Let not the hasty reader conclude from these rhymes that Lucretia was only what any child of early cleverness might be made by forcing and injudicious admiration. In our own language, except in the cases of Chatterton and Kirke White, we can call to mind no instance of so early, so ardent, and so fatal a pursuit of intellectual advancement.
"She composed with great rapidity; as fast as most persons usually copy. There are several instances of four or five pieces on different subjects, and containing three or four stanzas each, written on the same day. Her thoughts flowed so rapidly, that she often expressed the wish that she had two pair of hands, that she might employ them to transcribe. When 'in the vein,' she would write standing, and be wholly abstracted from the company present and their conversation. But if composing a piece of some length, she wished to be entirely alone; she shut herself into her room, darkened the windows, and in summer placed her Aeolian harp in the window:" (thus by artificial excitement, feeding the fire that consumed her.) "In those pieces on which she bestowed more than ordinary pains, she was very secret; and if they were, by any accident, discovered in their unfinished state, she seldom completed them, and often destroyed them. She cared little for any of her works after they were completed: some, indeed, she preserved with care for future correction, but a great proportion she destroyed: very many that are preserved, were rescued from the flames by her mother. Of a complete poem, in five cantos, called 'Rodri,' and composed when she was thirteen years of age, a single canto, and part of another, are all that are saved from a destruction which she supposed had obliterated every vestige of it."

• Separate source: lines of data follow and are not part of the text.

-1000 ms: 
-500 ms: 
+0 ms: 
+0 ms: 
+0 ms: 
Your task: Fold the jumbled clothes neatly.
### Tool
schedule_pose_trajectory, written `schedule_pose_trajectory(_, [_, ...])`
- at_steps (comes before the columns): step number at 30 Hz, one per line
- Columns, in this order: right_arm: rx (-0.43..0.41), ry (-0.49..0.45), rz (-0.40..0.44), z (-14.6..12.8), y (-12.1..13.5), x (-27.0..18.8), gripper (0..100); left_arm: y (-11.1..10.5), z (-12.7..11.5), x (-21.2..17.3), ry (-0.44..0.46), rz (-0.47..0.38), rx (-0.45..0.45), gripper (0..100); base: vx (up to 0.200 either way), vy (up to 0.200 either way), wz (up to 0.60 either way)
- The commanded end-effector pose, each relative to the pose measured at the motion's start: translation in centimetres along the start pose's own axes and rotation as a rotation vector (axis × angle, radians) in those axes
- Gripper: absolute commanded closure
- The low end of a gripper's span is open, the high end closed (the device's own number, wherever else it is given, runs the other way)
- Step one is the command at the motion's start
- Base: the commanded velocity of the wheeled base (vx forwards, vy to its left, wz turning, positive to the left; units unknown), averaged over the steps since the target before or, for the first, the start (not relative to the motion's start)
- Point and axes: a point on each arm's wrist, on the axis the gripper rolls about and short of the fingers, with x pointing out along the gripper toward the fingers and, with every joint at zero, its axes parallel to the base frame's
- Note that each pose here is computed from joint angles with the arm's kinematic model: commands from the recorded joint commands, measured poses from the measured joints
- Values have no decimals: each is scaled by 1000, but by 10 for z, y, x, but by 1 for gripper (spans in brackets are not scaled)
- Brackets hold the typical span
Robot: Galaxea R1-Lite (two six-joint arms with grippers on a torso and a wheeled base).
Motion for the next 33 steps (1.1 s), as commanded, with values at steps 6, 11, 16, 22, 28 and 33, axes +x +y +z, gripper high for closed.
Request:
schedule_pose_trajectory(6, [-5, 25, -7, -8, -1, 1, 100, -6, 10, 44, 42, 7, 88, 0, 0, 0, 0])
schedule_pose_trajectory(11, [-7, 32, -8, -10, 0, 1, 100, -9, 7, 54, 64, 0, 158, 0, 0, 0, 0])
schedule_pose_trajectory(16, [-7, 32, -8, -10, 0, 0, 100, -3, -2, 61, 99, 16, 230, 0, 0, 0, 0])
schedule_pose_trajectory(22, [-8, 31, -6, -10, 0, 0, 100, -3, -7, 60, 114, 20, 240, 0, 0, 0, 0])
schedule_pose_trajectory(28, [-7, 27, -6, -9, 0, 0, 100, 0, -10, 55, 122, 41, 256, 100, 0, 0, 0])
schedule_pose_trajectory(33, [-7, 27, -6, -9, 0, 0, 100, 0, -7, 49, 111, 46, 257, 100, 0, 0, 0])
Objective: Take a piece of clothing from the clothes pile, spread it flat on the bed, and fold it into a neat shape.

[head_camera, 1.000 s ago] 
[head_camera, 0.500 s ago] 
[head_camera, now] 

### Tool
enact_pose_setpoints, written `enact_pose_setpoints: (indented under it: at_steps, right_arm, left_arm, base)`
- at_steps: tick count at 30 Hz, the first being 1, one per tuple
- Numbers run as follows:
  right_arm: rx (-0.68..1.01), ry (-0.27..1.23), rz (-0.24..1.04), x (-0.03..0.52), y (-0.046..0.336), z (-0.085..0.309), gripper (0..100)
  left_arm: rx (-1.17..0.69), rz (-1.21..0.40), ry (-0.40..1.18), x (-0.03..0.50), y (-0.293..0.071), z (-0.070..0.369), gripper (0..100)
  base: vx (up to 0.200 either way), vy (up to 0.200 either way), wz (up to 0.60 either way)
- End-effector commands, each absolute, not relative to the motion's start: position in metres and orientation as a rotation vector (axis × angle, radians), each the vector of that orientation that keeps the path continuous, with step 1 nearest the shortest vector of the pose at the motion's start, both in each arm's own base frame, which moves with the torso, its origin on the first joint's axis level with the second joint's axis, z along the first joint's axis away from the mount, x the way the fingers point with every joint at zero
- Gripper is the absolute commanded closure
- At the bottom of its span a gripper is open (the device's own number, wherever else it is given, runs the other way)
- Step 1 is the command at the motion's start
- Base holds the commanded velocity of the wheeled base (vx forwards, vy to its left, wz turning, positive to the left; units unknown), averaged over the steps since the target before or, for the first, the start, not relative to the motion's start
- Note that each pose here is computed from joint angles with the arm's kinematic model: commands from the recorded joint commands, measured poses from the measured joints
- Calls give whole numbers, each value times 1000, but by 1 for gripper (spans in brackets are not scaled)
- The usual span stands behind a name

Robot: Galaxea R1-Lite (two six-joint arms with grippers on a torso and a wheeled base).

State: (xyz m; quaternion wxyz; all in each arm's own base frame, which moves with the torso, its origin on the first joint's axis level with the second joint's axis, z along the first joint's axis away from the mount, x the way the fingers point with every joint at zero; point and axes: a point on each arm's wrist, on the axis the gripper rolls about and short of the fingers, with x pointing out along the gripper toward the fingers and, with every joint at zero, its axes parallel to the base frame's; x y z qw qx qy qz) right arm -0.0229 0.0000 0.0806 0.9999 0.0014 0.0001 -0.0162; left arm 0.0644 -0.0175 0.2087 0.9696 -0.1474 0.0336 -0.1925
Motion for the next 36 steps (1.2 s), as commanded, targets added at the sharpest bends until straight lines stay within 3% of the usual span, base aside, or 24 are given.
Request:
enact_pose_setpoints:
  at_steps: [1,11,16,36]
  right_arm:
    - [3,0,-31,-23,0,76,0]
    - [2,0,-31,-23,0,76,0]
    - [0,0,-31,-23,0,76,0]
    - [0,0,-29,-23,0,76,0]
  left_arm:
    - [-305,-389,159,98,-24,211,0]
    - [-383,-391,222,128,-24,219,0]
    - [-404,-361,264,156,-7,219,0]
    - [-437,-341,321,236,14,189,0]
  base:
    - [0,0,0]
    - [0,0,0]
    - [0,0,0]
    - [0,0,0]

She was often in danger, when walking, from carriages, &c., in consequence of her absence of mind. When engaged in a poem of some length, she has often forgotten her meals. A single incident, illustrating this trait in her character, is worth relating:—She went out early one morning to visit a neighbour, promising to be at home to dinner. The neighbour being absent, she requested to be shown into the library. There she became so absorbed in her book, standing, with her bonnet unremoved, that the darkness of the coming night first reminded her she had forgotten her meals, and expended the entire day in reading.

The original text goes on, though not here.